Secretary of State John Kerry held this press conference after his trip to Israel on April 9, 2013. He discussed his meetings with Minister Netanyahu, President Abbas, Prime Minister Fayyad, and President Peres and speculation on the Arab Peace Initiative.
Excerpt from the press conference:
"QUESTION: Hi, Mr. Secretary. I want to ask: We've heard from several sources that in your meetings with the parties you proposed two changes to the Arab Peace Initiative, so that this initiative would serve afterwards as a basis for negotiations on borders and security.
Second issue: Just a follow-up for things that you spoke in the beginning; you spoke about economic steps to be taken on the ground. Now the pertinent issue for the Palestinians on the ground is the issue of prisoners. Have you heard anything from the Israelis in this regard?
SECRETARY KERRY: Thank you very much. President Abbas raised the issue of prisoners with me, and he's very passionate about it, and I understand that passion. And obviously, the issue of prisoners is very, very important to the Palestinians, very, very important to President Abbas. And I am not going to discuss here what I discussed privately with the Prime Minister; I think that's inappropriate. But suffice it to say that President Abbas made a passionate argument to me about the prisoners, and I think the government in Israel has a full understanding of the potency of that issue.
With respect to --
QUESTION: The Arab Peace Initiative.
SECRETARY KERRY: -- the question of the Arab Peace Initiative, let me make this very clear. I actually am happy to have the question because I've wanted to have a chance to clarify a couple of things that I've been reading. Number one, no, I have not made any proposals to change it. It's not my initiative to change; it belongs to King Abdullah and the Kingdom of Saudi Arabia that made the initial proposal, and to the Arabs, the Arab League, and the Arab community that has – Arab and Muslim community that has adopted it.
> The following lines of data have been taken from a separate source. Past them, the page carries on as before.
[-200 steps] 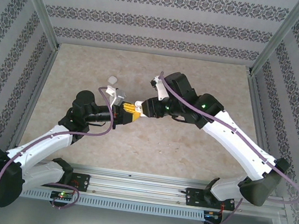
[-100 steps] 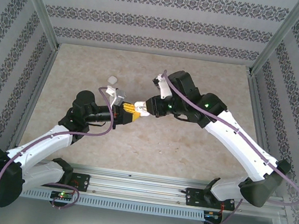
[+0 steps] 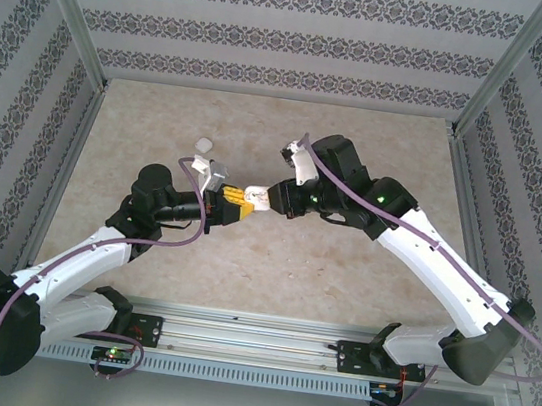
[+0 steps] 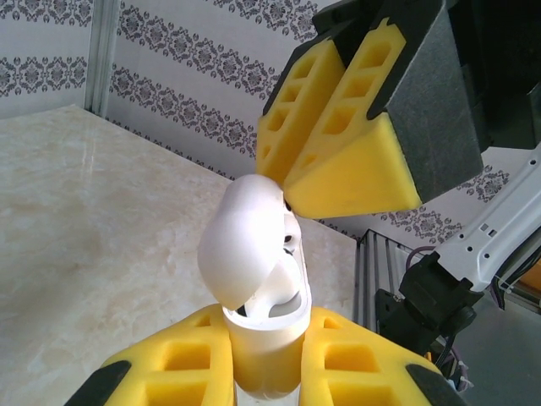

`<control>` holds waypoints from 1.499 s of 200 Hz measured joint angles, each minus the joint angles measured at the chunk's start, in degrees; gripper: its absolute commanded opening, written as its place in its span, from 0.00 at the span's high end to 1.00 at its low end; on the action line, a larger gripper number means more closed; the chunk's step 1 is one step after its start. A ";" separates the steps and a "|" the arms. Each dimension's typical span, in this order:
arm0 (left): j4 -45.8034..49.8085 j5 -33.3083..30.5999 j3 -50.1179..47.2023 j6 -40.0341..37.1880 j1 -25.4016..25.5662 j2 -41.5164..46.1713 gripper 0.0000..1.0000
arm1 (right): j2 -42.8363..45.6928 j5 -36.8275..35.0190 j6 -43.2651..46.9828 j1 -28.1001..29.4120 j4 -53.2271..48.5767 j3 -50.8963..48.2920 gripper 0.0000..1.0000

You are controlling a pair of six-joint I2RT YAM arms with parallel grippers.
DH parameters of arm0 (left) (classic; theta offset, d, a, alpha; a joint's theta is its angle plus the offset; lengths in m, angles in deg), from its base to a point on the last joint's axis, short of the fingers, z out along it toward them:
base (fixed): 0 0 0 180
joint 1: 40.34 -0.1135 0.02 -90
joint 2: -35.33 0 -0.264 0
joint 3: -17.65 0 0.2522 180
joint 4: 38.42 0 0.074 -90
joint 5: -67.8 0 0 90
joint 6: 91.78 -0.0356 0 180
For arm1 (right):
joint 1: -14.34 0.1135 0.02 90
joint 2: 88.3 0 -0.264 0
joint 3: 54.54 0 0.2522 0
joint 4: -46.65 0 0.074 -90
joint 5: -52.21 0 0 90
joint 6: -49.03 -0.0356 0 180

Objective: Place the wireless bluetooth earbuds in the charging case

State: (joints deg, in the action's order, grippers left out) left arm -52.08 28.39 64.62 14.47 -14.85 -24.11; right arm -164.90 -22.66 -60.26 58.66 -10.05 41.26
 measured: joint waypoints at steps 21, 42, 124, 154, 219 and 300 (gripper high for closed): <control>-0.09 0.11 0.00 0.15 0.00 0.00 1.00 | 0.02 0.72 0.55 -0.22 0.28 -0.15 0.63; -0.28 0.42 0.00 0.17 0.02 0.00 1.00 | -0.15 1.44 0.57 -0.20 0.37 -0.15 0.57; -0.46 0.46 0.00 0.42 0.02 0.00 1.00 | -0.04 0.81 0.13 -0.20 0.37 -0.15 0.51; -0.50 0.85 0.00 0.66 0.02 0.00 1.00 | -0.04 0.83 -0.55 -0.20 0.39 -0.15 0.59; -0.57 1.49 0.00 0.76 0.02 -0.13 1.00 | -0.04 0.46 -3.32 1.33 2.54 -0.70 0.46; -1.79 1.51 0.00 0.74 0.02 -2.78 1.00 | 4.68 -0.70 -3.50 -0.79 2.51 -0.74 0.38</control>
State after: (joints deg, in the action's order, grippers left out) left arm -53.87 29.89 64.62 15.21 -14.83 -26.89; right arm -160.22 -23.36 -63.76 57.87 -7.54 40.52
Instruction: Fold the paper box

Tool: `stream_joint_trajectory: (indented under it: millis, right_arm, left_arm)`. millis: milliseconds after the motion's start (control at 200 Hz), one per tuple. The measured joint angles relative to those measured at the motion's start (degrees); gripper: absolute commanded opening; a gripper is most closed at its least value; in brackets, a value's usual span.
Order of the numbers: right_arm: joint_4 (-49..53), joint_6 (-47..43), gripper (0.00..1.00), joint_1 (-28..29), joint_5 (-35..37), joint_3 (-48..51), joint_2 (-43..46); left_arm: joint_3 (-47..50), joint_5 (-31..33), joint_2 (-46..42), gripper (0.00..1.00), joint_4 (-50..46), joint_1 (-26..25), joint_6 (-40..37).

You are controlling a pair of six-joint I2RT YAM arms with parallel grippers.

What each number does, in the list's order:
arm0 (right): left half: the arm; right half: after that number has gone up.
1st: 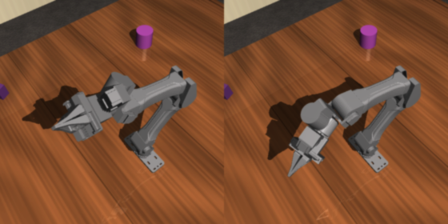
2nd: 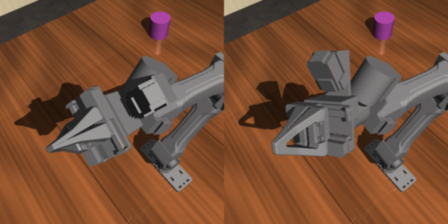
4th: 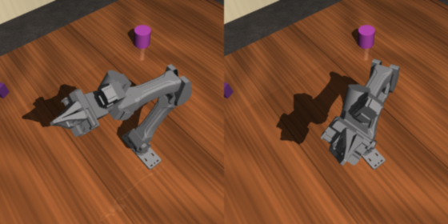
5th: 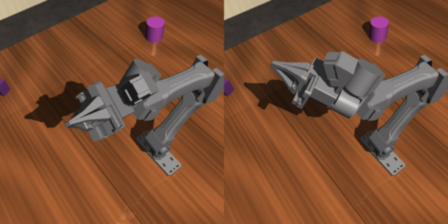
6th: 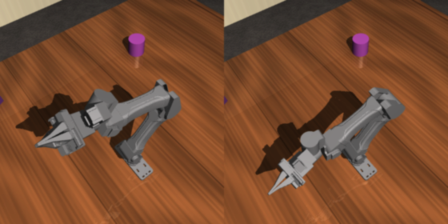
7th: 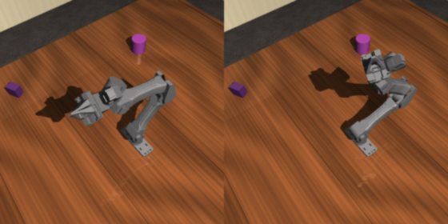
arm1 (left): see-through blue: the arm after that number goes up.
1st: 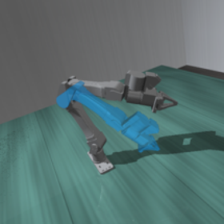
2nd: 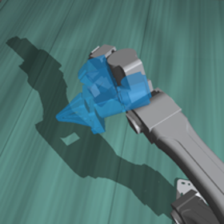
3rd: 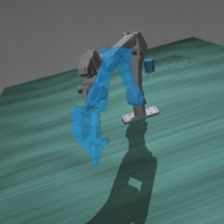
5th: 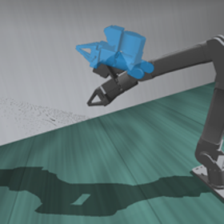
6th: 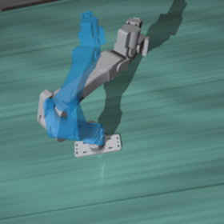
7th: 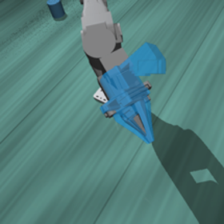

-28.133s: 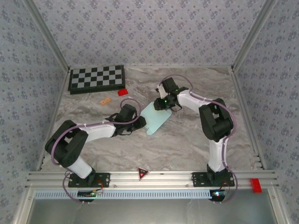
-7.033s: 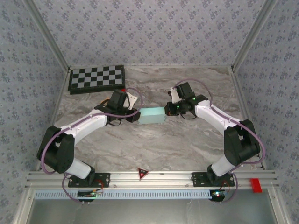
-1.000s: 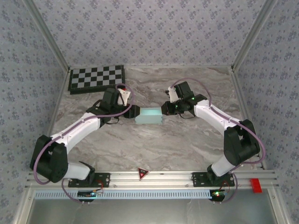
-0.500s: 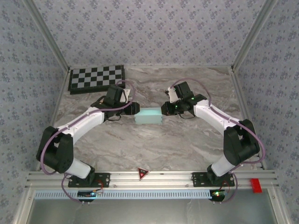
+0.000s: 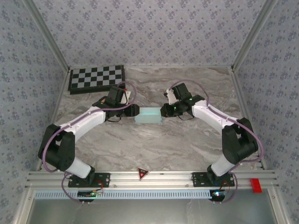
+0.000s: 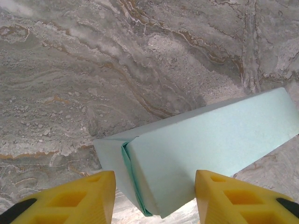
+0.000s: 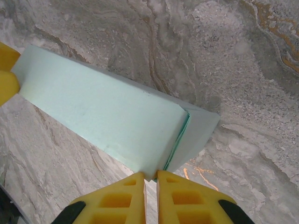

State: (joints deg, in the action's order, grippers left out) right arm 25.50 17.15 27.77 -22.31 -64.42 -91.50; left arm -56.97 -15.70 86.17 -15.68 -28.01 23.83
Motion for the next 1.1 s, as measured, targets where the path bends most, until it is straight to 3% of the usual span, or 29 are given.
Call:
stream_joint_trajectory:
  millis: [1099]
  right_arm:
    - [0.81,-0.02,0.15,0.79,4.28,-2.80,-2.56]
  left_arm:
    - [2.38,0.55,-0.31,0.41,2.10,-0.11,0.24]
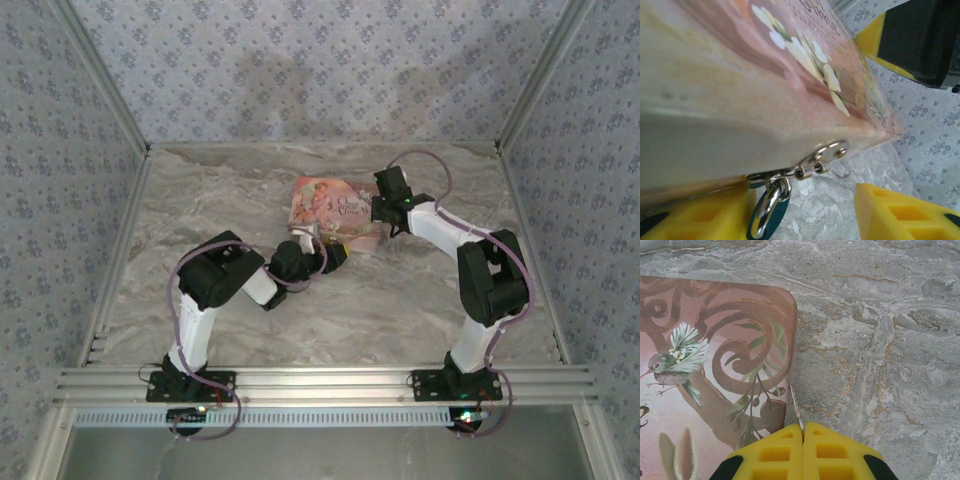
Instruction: Unlock a padlock with a key
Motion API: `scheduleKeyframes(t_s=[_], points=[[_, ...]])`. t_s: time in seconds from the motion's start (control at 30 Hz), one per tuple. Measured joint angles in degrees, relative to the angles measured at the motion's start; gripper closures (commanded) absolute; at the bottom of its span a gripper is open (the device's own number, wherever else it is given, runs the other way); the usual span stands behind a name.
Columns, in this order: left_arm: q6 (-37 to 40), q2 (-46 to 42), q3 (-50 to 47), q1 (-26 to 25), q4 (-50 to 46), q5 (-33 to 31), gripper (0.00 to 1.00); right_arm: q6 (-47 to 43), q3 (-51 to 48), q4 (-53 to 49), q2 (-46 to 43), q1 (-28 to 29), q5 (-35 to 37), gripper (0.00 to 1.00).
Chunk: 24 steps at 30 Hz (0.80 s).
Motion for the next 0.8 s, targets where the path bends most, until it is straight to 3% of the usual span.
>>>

It is a very important initiative, free-standing on its own. And what is important about it is that it suggests in its own language a way forward for the Arab world to make peace with Israel. And as such, it remains a very important statement.
Now, it may not be that in its current format it is a basis for a negotiation or for – it is a – the foundation of the way in which negotiations can take place, but any statement, any document where you have a proposal for peace and where you have dozens of Arab countries, Muslim countries, willing to make peace, needs to be taken at its value and should be respected. And it is an important contribution to the overall dialogue. And that's the way I think it ought to be reflected.
Now, I will be meeting in a matter of weeks with a delegation from the Arab League that will come to Washington. I'm confident they will want to discuss components of it. But in the end, the parties themselves, Israel and the Palestinians, need to come to the table, and this is a negotiation between them, and they need to work out the details of which agreement they want to work off of, or what language they want to work off of, and where they want to proceed.
Clearly, this is one of the things that I am working on in the context of laying the groundwork so that we can bring people to the table with a clear understanding of what we're beginning on, of what we're trying to do, and of where we want to wind up. And those are the things that require time and thought and care. And we will continue, as I said, to do our homework. Others will do their homework, and when we've done our homework, I'm confident we're going to be in a position to be make some progress and move forward."